Each record must be retyped in full. No character may differ.

DATA TO USE:
# # #

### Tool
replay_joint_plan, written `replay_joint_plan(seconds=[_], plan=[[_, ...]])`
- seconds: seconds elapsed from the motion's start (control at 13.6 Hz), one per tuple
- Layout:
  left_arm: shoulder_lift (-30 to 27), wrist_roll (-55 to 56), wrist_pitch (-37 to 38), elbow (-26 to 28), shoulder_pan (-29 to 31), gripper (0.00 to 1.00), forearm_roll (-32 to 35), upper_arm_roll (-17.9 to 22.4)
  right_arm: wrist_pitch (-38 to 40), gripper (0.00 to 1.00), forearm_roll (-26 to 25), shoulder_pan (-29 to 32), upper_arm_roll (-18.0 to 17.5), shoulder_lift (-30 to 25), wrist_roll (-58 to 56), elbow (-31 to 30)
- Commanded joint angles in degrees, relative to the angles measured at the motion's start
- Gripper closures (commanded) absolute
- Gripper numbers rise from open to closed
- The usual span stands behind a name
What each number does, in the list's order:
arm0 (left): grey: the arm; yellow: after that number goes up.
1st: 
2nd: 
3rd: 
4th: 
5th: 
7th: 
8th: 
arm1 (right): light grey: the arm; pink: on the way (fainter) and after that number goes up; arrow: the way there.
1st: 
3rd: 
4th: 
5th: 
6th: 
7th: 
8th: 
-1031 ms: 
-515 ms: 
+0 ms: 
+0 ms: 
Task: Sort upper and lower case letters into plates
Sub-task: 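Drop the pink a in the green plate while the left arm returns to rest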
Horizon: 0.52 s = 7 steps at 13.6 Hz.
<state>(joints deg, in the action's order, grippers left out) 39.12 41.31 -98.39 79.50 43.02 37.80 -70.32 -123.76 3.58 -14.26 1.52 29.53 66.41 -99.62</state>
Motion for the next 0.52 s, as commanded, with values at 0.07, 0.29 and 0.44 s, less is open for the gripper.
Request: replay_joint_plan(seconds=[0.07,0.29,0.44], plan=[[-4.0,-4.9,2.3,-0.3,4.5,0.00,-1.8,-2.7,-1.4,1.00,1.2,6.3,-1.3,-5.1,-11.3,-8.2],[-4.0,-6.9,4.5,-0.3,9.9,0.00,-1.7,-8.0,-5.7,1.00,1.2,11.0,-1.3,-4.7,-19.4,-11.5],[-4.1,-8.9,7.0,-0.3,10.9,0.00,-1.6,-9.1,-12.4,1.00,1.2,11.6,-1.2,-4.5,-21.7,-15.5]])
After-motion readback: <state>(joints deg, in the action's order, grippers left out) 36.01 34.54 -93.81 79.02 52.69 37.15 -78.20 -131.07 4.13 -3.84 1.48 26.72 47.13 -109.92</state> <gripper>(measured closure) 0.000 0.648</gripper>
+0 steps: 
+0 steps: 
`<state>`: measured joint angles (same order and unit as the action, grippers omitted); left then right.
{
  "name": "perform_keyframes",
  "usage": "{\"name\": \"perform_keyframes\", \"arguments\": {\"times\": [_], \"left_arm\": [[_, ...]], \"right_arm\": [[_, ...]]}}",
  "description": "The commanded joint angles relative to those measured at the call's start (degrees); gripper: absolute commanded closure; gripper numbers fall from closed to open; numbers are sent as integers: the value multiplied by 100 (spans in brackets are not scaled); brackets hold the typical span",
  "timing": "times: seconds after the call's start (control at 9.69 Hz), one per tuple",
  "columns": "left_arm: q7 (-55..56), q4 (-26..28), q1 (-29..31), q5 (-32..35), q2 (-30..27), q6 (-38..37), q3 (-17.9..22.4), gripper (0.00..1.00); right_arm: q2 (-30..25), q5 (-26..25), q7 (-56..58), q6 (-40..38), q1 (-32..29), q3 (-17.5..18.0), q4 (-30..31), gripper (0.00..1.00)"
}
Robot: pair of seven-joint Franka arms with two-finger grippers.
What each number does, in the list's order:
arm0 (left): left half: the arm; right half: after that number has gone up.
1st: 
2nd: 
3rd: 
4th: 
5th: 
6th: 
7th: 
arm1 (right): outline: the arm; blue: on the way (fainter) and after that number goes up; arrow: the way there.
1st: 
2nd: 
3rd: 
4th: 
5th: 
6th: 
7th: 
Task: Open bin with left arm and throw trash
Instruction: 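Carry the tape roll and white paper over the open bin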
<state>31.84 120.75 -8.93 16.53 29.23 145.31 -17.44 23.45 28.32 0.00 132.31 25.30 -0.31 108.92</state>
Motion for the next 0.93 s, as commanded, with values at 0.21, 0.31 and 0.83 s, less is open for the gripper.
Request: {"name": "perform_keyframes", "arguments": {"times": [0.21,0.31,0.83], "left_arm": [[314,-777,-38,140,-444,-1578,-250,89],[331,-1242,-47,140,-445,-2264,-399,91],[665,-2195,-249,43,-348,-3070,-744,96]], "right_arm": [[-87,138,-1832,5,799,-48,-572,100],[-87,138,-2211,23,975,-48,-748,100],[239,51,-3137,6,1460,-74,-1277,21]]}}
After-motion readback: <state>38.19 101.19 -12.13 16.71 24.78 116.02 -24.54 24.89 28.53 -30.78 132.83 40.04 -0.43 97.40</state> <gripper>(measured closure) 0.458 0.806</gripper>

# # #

ANSWER AREA:
### Tool
replay_joint_plan, written `replay_joint_plan(seconds=[_], plan=[[_, ...]])`
- seconds: seconds elapsed from the motion's start (control at 13.6 Hz), one per tuple
- Layout:
  left_arm: shoulder_lift (-30 to 27), wrist_roll (-55 to 56), wrist_pitch (-37 to 38), elbow (-26 to 28), shoulder_pan (-29 to 31), gripper (0.00 to 1.00), forearm_roll (-32 to 35), upper_arm_roll (-17.9 to 22.4)
  right_arm: wrist_pitch (-38 to 40), gripper (0.00 to 1.00), forearm_roll (-26 to 25), shoulder_pan (-29 to 32), upper_arm_roll (-18.0 to 17.5), shoulder_lift (-30 to 25), wrist_roll (-58 to 56), elbow (-31 to 30)
- Commanded joint angles in degrees, relative to the angles measured at the motion's start
- Gripper closures (commanded) absolute
- Gripper numbers rise from open to closed
- The usual span stands behind a name
What each number does, in the list's order:
arm0 (left): grey: the arm; yellow: after that number goes up.
1st: 
2nd: 
3rd: 
4th: 
5th: 
7th: 
8th: 
arm1 (right): light grey: the arm; pink: on the way (fainter) and after that number goes up; arrow: the way there.
1st: 
3rd: 
4th: 
5th: 
6th: 
7th: 
8th: 
-1031 ms: 
-515 ms: 
+0 ms: 
+0 ms: 
Task: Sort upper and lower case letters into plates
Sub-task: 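Drop the pink a in the green plate while the left arm returns to rest
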Horizon: 0.52 s = 7 steps at 13.6 Hz.
<state>(joints deg, in the action's order, grippers left out) 39.12 41.31 -98.39 79.50 43.02 37.80 -70.32 -123.76 3.58 -14.26 1.52 29.53 66.41 -99.62</state>
Motion for the next 0.52 s, as commanded, with values at 0.07, 0.29 and 0.44 s, less is open for the gripper.
Request: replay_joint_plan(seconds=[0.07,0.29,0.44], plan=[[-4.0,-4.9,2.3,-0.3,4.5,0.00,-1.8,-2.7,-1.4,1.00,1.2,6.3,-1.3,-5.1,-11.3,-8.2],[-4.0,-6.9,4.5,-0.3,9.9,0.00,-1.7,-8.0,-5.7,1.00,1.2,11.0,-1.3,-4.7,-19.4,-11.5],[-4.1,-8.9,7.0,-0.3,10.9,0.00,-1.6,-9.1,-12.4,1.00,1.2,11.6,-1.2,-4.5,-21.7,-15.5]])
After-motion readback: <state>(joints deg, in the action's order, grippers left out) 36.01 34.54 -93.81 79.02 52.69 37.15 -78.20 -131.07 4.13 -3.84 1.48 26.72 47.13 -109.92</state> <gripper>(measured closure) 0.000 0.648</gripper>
+0 steps: 
+0 steps: 
`<state>`: measured joint angles (same order and unit as the action, grippers omitted); left then right.
{
  "name": "perform_keyframes",
  "usage": "{\"name\": \"perform_keyframes\", \"arguments\": {\"times\": [_], \"left_arm\": [[_, ...]], \"right_arm\": [[_, ...]]}}",
  "description": "The commanded joint angles relative to those measured at the call's start (degrees); gripper: absolute commanded closure; gripper numbers fall from closed to open; numbers are sent as integers: the value multiplied by 100 (spans in brackets are not scaled); brackets hold the typical span",
  "timing": "times: seconds after the call's start (control at 9.69 Hz), one per tuple",
  "columns": "left_arm: q7 (-55..56), q4 (-26..28), q1 (-29..31), q5 (-32..35), q2 (-30..27), q6 (-38..37), q3 (-17.9..22.4), gripper (0.00..1.00); right_arm: q2 (-30..25), q5 (-26..25), q7 (-56..58), q6 (-40..38), q1 (-32..29), q3 (-17.5..18.0), q4 (-30..31), gripper (0.00..1.00)"
}
Robot: pair of seven-joint Franka arms with two-finger grippers.
What each number does, in the list's order:
arm0 (left): left half: the arm; right half: after that number has gone up.
1st: 
2nd: 
3rd: 
4th: 
5th: 
6th: 
7th: 
arm1 (right): outline: the arm; blue: on the way (fainter) and after that number goes up; arrow: the way there.
1st: 
2nd: 
3rd: 
4th: 
5th: 
6th: 
7th: 
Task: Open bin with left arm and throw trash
Instruction: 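Carry the tape roll and white paper over the open bin
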<state>31.84 120.75 -8.93 16.53 29.23 145.31 -17.44 23.45 28.32 0.00 132.31 25.30 -0.31 108.92</state>
Motion for the next 0.93 s, as commanded, with values at 0.21, 0.31 and 0.83 s, less is open for the gripper.
Request: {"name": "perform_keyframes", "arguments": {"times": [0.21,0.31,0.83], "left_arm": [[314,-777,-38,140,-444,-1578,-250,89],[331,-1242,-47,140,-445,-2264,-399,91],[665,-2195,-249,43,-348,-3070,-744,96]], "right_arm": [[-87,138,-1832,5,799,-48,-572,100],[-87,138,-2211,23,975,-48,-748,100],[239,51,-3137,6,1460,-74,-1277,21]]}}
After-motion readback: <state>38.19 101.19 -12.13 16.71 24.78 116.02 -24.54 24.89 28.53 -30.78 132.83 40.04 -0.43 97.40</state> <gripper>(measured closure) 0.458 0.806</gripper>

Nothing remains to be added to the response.